You can actually declare more than one variable of the same type at the same time:

int valOne, valTwo, valThree;

or

int valOne=1, valTwo=2, valThree=3;

However, it’s considered bad style – don’t do it.

Advanced Aside

You may be used to programming languages where the underscore ‘_’ character is used to separate words in variable names – for example some_value. We do not do this in Java for variables (though we do for constants as we’ll see later). Also, some languages use the convention that many variables start with ‘m_’ (e.g. m_aVariable). We don’t do this in Java either. Neither of these things are standard conventions in Java so don’t use them.  

Arithmetic

Once we’ve created a variable we can do some arithmetic on it. For example

int someNumber = 4;
someNumber = someNumber + 4;

After we’ve executed these two statements, the value stored in someNumber is 8. Unlike variables in Mathematics, variables in programming can change within a statement.

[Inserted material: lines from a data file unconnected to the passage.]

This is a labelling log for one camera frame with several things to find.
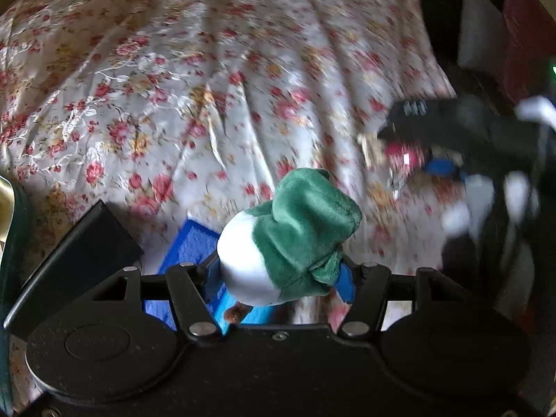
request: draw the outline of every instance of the red cushion
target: red cushion
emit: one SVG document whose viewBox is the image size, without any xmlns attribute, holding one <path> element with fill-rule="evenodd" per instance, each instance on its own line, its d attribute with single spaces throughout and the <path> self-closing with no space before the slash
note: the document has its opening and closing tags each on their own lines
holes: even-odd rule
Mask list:
<svg viewBox="0 0 556 417">
<path fill-rule="evenodd" d="M 498 84 L 515 104 L 529 97 L 532 64 L 556 54 L 556 22 L 539 0 L 506 0 L 504 20 L 509 42 Z"/>
</svg>

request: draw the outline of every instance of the red object
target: red object
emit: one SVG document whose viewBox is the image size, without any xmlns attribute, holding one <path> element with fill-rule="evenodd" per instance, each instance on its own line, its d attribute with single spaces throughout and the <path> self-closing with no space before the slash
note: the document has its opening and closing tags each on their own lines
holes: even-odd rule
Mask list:
<svg viewBox="0 0 556 417">
<path fill-rule="evenodd" d="M 539 0 L 506 0 L 504 20 L 509 41 L 498 84 L 515 104 L 530 97 L 535 61 L 556 54 L 556 22 Z"/>
<path fill-rule="evenodd" d="M 425 155 L 419 146 L 389 143 L 384 150 L 393 172 L 402 177 L 410 176 L 425 163 Z"/>
</svg>

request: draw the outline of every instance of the gray pillow
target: gray pillow
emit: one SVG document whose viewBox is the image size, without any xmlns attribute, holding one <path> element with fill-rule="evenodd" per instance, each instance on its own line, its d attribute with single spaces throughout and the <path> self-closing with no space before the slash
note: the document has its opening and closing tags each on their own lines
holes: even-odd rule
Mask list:
<svg viewBox="0 0 556 417">
<path fill-rule="evenodd" d="M 504 16 L 490 0 L 463 0 L 458 52 L 462 69 L 496 77 L 507 38 Z"/>
</svg>

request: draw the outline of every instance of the brown toy foot
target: brown toy foot
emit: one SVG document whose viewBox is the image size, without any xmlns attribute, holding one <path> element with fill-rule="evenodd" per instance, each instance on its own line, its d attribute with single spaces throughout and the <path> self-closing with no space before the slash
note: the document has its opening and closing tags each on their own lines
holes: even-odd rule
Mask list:
<svg viewBox="0 0 556 417">
<path fill-rule="evenodd" d="M 247 306 L 242 302 L 236 301 L 236 303 L 224 312 L 224 321 L 231 325 L 238 325 L 243 321 L 243 319 L 249 315 L 249 312 L 253 310 L 252 306 Z"/>
</svg>

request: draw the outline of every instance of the bed
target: bed
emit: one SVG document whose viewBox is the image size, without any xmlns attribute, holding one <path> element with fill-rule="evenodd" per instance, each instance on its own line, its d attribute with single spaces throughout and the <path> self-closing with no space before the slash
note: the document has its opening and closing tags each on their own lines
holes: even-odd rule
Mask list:
<svg viewBox="0 0 556 417">
<path fill-rule="evenodd" d="M 0 57 L 0 160 L 35 207 L 22 280 L 98 199 L 153 273 L 187 218 L 221 230 L 296 167 L 362 207 L 353 260 L 440 262 L 461 187 L 418 176 L 393 203 L 356 141 L 396 99 L 455 95 L 419 0 L 18 0 Z M 23 352 L 14 340 L 16 410 L 37 394 Z"/>
</svg>

Speaking of Mathematicians…

If you are one, or know any, you might be unhappy about our use of the ‘=’ sign:

someNumber = someNumber + 4;

clearly someNumber does NOT equal someNumber + 4 in the mathematical sense! The key is not to think of ‘=’ as a conventional equals sign, but to ‘read it’ as the word becomes. That is, the statement:

someNumber = someNumber + 4;

should be read as:

‘someNumber becomes someNumber + 4’

It’s a bit unfortunate in some ways that many programming languages do use the ‘=’ sign this way: some don’t (for example, some use ‘←‘, or ‘:=’) but most use ‘=’ and it’s too late to do anything about it now.

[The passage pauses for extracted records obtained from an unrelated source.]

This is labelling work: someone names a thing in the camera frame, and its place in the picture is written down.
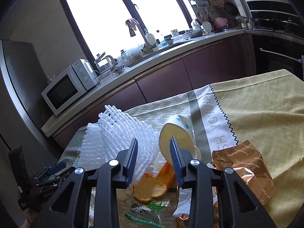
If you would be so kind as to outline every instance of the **table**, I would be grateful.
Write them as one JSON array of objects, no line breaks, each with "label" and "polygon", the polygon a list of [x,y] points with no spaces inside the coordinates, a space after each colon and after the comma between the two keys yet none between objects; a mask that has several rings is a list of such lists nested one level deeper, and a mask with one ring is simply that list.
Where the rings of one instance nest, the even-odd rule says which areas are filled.
[{"label": "table", "polygon": [[[214,83],[127,113],[156,131],[170,115],[188,116],[204,163],[212,161],[213,150],[249,140],[262,154],[277,190],[265,208],[278,228],[286,228],[304,202],[303,90],[304,82],[279,70]],[[60,159],[68,166],[79,157],[85,130],[79,129]]]}]

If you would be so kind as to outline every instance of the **faucet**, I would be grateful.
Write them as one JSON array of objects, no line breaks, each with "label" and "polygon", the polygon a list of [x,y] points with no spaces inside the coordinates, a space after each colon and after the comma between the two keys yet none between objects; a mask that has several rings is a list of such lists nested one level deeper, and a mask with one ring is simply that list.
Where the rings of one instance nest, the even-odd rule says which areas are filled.
[{"label": "faucet", "polygon": [[[133,28],[132,28],[132,26],[131,26],[131,22],[130,22],[130,21],[126,21],[126,24],[127,24],[127,26],[129,27],[130,36],[131,36],[131,37],[134,37],[136,34],[135,34],[135,32],[134,32],[134,30],[133,30]],[[151,50],[150,44],[148,43],[148,40],[147,40],[147,38],[146,38],[146,35],[145,35],[145,33],[143,32],[143,30],[141,29],[140,25],[139,25],[139,24],[136,24],[135,26],[137,26],[137,28],[138,28],[138,30],[139,30],[139,32],[140,32],[140,34],[141,34],[143,40],[145,41],[145,43],[146,43],[146,45],[147,45],[147,48],[148,48],[148,52],[149,52],[149,53],[152,53],[153,51]]]},{"label": "faucet", "polygon": [[236,16],[235,18],[236,19],[248,19],[248,20],[253,22],[253,27],[255,27],[255,19],[253,19],[253,18],[249,18],[249,17],[245,17],[245,16],[239,16],[239,15]]}]

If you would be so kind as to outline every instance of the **oven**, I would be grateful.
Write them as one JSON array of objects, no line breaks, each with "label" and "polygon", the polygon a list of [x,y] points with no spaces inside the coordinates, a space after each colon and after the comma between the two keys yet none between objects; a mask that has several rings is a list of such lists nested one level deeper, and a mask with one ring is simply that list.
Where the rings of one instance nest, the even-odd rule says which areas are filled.
[{"label": "oven", "polygon": [[256,58],[256,74],[286,69],[304,80],[304,45],[264,35],[252,35],[252,41]]}]

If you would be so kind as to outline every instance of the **yellow checkered cloth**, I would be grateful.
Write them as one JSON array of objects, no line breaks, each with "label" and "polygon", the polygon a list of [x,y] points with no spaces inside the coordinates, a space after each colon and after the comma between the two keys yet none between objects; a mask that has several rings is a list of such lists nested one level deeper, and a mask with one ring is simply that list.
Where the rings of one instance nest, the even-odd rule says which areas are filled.
[{"label": "yellow checkered cloth", "polygon": [[212,88],[239,142],[262,154],[277,190],[265,208],[286,228],[304,202],[304,82],[279,70]]}]

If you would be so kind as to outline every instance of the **window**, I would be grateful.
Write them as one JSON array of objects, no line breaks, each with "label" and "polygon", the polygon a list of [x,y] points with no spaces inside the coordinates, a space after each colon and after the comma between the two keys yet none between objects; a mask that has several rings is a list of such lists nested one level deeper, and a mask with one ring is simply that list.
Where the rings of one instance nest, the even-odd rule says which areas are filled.
[{"label": "window", "polygon": [[139,16],[149,33],[155,37],[156,30],[164,36],[171,30],[183,31],[189,29],[186,18],[176,0],[131,0],[136,4]]},{"label": "window", "polygon": [[91,64],[98,53],[105,51],[107,55],[118,57],[121,50],[144,43],[138,30],[135,31],[135,37],[130,37],[125,24],[129,18],[138,20],[142,29],[147,28],[155,38],[156,30],[165,36],[174,29],[189,29],[195,14],[185,1],[187,0],[61,0]]}]

Let’s do some more arithmetic:

int someNumber = 10;

int someOtherNumber = 5;

int gettingBoredWithTheseNames = 9;

int yetAnotherOne =
someNumber * someOtherNumber; -  ‘*’ is multiply

gettingBoredWithTheseNames =
yetAnotherNumber / someOtherNumber;

KEY POINT – Style The point about breaking lines is important – and a common problem. One thing I see a lot in labs is people immediately making their editor window full-screen. This means they have a huge window to use – and one that is very, very wide. They merrily type very long lines of text in that look fine on their huge screen, but look awful in a smaller text window (for example, one in an integrated development environment) or if you print the code out, because the lines wrap in bad places and the wrapped lines mess - Don’t use massively wide windows to enter code.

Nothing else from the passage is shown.